SparkPi running slow with more than 1 slice

Question 1

The random function used in sparkpi example is a synchronized method and can't scale to multiple cores. It's an easy enough example to deploy on your cluster but don't use it to check Spark's performance and scalability.

Question 2

As Ahsan mentioned in his answer, the problem was with 'scala.math.random'. I have replaced it with 'org.apache.spark.util.random.XORShiftRandom', and now using multiple processors makes the Pi calculations to run much faster.

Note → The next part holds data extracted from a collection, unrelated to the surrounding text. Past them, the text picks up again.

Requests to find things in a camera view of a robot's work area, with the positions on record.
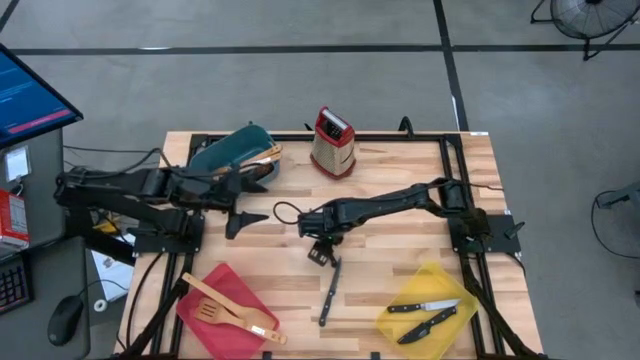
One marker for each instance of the grey desk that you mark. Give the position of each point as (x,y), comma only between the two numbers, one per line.
(40,165)

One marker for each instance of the white card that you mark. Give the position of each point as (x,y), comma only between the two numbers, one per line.
(17,164)

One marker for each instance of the black floor fan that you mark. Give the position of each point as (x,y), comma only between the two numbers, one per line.
(590,20)

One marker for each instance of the black keyboard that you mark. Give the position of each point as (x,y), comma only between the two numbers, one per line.
(12,287)

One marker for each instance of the white paper sheet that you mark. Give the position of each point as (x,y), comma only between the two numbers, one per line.
(115,275)

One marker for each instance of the blue-screen computer monitor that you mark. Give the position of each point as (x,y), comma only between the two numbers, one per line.
(30,100)

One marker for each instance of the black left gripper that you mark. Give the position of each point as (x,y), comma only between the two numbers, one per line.
(220,189)

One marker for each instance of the dark wooden spoon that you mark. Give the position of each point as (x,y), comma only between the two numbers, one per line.
(260,172)

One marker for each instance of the slotted wooden spatula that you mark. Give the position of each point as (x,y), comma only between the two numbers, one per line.
(207,311)

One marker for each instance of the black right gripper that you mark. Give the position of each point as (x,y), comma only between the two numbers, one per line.
(320,222)

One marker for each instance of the all-black knife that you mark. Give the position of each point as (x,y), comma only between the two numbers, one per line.
(420,332)

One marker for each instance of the black computer mouse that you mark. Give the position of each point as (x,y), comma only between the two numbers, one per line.
(65,317)

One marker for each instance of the white tape roll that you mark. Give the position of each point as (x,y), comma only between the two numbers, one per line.
(96,305)

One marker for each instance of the yellow translucent tray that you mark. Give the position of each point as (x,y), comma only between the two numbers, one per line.
(430,280)

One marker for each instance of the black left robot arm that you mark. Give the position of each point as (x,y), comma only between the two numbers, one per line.
(125,182)

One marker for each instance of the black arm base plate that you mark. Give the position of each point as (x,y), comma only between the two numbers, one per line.
(505,245)
(150,245)

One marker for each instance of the red translucent tray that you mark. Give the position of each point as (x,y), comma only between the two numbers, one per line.
(220,345)

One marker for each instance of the grey metal stand foot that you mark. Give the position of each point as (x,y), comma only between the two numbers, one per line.
(625,195)

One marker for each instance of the teal plastic bin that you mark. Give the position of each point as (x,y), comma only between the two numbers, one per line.
(230,147)

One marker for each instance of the red box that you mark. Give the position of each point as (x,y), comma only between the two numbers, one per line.
(12,220)

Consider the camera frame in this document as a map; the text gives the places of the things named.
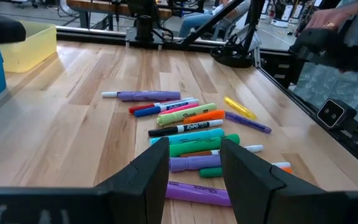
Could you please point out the yellow translucent highlighter pen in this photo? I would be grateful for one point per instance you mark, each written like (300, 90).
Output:
(239, 108)

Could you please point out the yellow translucent plastic bin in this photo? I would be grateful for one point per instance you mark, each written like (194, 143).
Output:
(33, 53)

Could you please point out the person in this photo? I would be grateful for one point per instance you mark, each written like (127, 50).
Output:
(337, 90)
(194, 21)

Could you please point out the pink highlighter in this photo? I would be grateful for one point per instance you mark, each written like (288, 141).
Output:
(182, 108)

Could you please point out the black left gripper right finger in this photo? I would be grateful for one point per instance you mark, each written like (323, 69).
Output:
(275, 202)

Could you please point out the black Expo marker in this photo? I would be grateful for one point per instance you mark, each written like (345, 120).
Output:
(163, 131)

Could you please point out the black table-level camera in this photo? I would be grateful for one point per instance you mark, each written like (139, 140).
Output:
(336, 113)

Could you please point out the wooden workbench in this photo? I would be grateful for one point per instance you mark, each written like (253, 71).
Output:
(104, 6)

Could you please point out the lavender thick marker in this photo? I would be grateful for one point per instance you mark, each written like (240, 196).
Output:
(191, 162)

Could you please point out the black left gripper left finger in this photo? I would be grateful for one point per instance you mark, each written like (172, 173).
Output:
(73, 205)

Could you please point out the orange translucent highlighter pen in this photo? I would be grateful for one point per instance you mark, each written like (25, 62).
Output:
(287, 170)

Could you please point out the green thin marker white barrel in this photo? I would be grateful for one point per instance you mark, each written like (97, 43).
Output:
(210, 172)

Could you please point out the red Expo marker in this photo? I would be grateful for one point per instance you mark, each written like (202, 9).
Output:
(140, 108)

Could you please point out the purple translucent highlighter pen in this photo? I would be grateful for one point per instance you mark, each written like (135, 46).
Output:
(247, 122)

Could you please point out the person's hand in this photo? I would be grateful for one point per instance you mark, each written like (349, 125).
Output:
(328, 18)

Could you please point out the orange highlighter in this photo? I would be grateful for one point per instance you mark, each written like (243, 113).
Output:
(204, 117)

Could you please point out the teal highlighter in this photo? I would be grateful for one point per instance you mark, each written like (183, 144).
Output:
(194, 136)

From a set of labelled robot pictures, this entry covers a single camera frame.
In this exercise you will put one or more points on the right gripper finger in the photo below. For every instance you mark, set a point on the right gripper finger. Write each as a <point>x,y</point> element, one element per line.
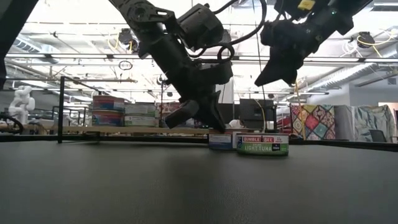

Below is my code, which is a modified version of SparkPi example from Spark distribution:

// scalastyle:off println
package org.apache.spark.examples

import org.apache.spark.util.random.XORShiftRandom

import org.apache.spark._

/** Computes an approximation to pi */
object SparkPi {
  def main(args: Array[String]) {
    val conf = new SparkConf().setAppName("Spark Pi").setMaster(args(0))
    val spark = new SparkContext(conf)
    val slices = if (args.length > 1) args(1).toInt else 2
    val n = math.min(100000000L * slices, Int.MaxValue).toInt // avoid overflow
    val rand = new XORShiftRandom()

    val count = spark.parallelize(1 until n, slices).map { i =>
        val x = rand.nextDouble * 2 - 1
        val y = rand.nextDouble * 2 - 1
        if (x*x + y*y < 1) 1 else 0
      }.reduce(_ + _)

    println("Pi is roughly " + 4.0 * count / n)
    spark.stop()
  }
}
// scalastyle:on println

When I run the program above using one core with parameters 'local[1] 16' it takes about 60 seconds on my laptop. Same program using 8 cores ('local[*] 16') it takes 17 seconds.